## TASK BRIEF:
Please find the lines in the following records that hold "wooden", and copy them.

## MATERIAL PROVIDED:
┄┄┄┄┄┄

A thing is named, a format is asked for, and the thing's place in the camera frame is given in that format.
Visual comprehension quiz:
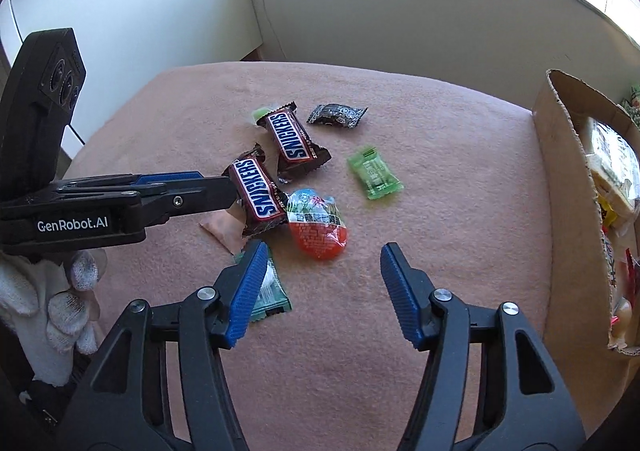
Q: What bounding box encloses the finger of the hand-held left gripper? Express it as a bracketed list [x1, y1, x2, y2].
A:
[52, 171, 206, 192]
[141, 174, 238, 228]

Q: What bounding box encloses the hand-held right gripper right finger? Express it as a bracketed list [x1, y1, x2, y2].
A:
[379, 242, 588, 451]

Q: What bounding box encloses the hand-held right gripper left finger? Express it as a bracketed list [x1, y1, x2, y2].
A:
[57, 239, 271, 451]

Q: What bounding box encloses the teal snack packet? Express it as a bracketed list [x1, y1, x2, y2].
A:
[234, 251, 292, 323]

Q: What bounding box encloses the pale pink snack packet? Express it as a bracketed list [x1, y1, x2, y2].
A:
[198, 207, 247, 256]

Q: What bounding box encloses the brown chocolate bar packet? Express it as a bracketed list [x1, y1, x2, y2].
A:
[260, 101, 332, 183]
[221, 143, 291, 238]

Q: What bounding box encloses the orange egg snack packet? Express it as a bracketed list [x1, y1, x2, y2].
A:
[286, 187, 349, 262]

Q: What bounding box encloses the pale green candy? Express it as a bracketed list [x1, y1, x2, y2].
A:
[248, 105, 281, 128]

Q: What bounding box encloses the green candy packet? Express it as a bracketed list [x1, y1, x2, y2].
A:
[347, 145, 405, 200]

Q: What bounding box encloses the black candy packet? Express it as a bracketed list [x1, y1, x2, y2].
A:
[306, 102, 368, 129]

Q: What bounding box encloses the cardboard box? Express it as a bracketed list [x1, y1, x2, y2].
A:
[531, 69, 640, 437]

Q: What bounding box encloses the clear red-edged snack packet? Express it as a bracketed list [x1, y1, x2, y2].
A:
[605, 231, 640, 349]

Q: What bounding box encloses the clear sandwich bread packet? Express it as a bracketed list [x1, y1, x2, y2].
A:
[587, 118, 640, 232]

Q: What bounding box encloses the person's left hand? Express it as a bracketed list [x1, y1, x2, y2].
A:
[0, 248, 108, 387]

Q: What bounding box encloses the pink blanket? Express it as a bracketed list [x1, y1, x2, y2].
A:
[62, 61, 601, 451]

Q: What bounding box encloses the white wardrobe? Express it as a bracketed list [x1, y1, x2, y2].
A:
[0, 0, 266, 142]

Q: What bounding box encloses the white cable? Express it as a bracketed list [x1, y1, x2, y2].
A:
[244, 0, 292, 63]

┄┄┄┄┄┄

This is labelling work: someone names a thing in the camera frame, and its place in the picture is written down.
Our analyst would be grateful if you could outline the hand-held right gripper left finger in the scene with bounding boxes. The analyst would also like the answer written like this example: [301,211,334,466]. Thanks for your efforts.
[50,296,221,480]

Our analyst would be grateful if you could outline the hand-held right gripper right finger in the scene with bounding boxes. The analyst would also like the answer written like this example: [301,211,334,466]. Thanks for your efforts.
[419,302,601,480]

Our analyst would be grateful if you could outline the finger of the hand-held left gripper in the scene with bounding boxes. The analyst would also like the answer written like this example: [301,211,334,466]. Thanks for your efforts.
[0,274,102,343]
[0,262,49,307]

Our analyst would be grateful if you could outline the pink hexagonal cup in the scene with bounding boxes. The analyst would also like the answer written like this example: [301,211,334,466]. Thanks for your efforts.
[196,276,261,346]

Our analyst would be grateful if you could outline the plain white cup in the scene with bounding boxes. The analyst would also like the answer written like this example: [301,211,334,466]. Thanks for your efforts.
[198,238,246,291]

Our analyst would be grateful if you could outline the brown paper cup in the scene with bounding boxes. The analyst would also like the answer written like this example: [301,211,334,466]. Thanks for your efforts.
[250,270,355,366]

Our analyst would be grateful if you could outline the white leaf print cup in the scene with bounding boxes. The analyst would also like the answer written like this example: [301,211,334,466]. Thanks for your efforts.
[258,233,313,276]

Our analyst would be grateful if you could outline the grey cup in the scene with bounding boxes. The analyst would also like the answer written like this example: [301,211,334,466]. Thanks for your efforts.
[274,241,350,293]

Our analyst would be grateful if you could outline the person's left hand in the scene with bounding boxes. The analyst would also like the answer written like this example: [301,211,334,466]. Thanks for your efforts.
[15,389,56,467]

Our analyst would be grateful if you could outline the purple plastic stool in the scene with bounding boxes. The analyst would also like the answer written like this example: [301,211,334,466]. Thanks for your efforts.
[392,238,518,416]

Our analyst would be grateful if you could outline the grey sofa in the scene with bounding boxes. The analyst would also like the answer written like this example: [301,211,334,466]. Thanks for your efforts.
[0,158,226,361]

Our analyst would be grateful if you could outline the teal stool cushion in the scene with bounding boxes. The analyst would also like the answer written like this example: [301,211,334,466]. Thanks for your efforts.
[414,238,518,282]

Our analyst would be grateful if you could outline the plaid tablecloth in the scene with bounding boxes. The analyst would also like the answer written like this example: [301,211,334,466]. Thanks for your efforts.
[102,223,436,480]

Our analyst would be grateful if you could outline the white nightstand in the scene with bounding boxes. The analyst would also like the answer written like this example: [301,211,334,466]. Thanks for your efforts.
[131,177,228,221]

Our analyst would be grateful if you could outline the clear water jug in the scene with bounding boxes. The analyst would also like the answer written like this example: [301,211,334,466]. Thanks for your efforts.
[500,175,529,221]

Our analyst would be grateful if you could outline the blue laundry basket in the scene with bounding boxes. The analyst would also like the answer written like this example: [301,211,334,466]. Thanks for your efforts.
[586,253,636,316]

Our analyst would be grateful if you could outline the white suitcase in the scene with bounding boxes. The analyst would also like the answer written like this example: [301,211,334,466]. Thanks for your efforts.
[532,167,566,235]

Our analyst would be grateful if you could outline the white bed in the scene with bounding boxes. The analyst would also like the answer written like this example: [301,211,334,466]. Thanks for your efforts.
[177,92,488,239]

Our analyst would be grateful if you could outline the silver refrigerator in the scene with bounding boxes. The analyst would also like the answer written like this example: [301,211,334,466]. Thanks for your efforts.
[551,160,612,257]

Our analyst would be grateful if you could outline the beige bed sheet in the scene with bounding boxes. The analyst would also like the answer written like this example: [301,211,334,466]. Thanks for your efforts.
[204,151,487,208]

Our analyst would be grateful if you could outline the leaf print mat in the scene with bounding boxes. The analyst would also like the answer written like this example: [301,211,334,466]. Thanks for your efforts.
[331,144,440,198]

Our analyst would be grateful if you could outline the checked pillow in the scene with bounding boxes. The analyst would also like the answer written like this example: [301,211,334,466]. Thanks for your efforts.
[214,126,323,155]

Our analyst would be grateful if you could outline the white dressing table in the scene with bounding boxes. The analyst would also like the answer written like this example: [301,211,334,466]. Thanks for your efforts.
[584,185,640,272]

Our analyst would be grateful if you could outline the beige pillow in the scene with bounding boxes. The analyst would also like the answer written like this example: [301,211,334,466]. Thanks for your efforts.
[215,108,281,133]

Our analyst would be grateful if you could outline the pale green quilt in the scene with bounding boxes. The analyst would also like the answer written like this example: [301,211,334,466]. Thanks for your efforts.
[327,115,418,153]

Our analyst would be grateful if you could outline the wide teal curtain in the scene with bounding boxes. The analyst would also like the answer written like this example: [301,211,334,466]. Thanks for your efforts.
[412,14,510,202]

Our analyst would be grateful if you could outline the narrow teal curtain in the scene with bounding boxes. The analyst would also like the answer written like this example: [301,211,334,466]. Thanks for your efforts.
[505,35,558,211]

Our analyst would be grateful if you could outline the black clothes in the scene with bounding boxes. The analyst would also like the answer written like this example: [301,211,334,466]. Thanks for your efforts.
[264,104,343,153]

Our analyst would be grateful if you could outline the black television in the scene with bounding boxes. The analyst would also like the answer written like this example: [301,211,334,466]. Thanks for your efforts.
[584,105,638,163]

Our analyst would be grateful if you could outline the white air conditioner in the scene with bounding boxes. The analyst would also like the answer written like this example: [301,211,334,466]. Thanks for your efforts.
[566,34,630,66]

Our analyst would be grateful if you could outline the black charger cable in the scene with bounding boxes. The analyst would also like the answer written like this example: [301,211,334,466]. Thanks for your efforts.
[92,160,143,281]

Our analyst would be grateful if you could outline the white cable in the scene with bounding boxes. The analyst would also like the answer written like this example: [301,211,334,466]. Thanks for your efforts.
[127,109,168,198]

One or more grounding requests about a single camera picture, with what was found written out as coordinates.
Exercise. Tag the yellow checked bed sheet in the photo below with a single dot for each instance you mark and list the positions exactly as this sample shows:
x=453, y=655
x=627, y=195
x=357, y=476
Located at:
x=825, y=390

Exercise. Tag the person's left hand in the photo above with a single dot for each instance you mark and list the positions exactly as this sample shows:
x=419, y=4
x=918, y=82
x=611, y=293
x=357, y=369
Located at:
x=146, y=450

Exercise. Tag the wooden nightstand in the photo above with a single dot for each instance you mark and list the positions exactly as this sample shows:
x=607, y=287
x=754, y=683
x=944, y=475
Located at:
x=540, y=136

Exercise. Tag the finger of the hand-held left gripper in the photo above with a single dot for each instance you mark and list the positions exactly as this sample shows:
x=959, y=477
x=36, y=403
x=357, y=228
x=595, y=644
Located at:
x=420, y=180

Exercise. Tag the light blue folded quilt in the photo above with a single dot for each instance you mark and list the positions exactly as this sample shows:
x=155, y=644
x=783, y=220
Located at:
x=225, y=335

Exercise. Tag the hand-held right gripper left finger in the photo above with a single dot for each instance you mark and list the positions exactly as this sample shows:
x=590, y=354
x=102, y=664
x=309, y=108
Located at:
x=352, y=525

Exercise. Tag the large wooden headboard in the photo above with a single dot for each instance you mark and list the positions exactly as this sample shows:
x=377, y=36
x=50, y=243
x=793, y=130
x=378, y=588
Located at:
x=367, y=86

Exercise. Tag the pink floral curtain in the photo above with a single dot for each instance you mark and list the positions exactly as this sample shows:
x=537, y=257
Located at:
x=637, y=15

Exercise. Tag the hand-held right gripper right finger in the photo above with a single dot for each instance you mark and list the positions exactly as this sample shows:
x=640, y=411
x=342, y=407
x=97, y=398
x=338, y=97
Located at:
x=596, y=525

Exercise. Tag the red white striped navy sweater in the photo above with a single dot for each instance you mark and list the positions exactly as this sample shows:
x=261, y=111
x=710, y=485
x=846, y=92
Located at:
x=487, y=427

┄┄┄┄┄┄

## EXERCISE OUTPUT:
Exercise. Tag the wooden nightstand in the photo above with a single dot for each instance you mark and list the positions exactly as this sample shows:
Exercise. Tag the large wooden headboard in the photo above with a single dot for each instance you mark and list the positions exactly as this sample shows:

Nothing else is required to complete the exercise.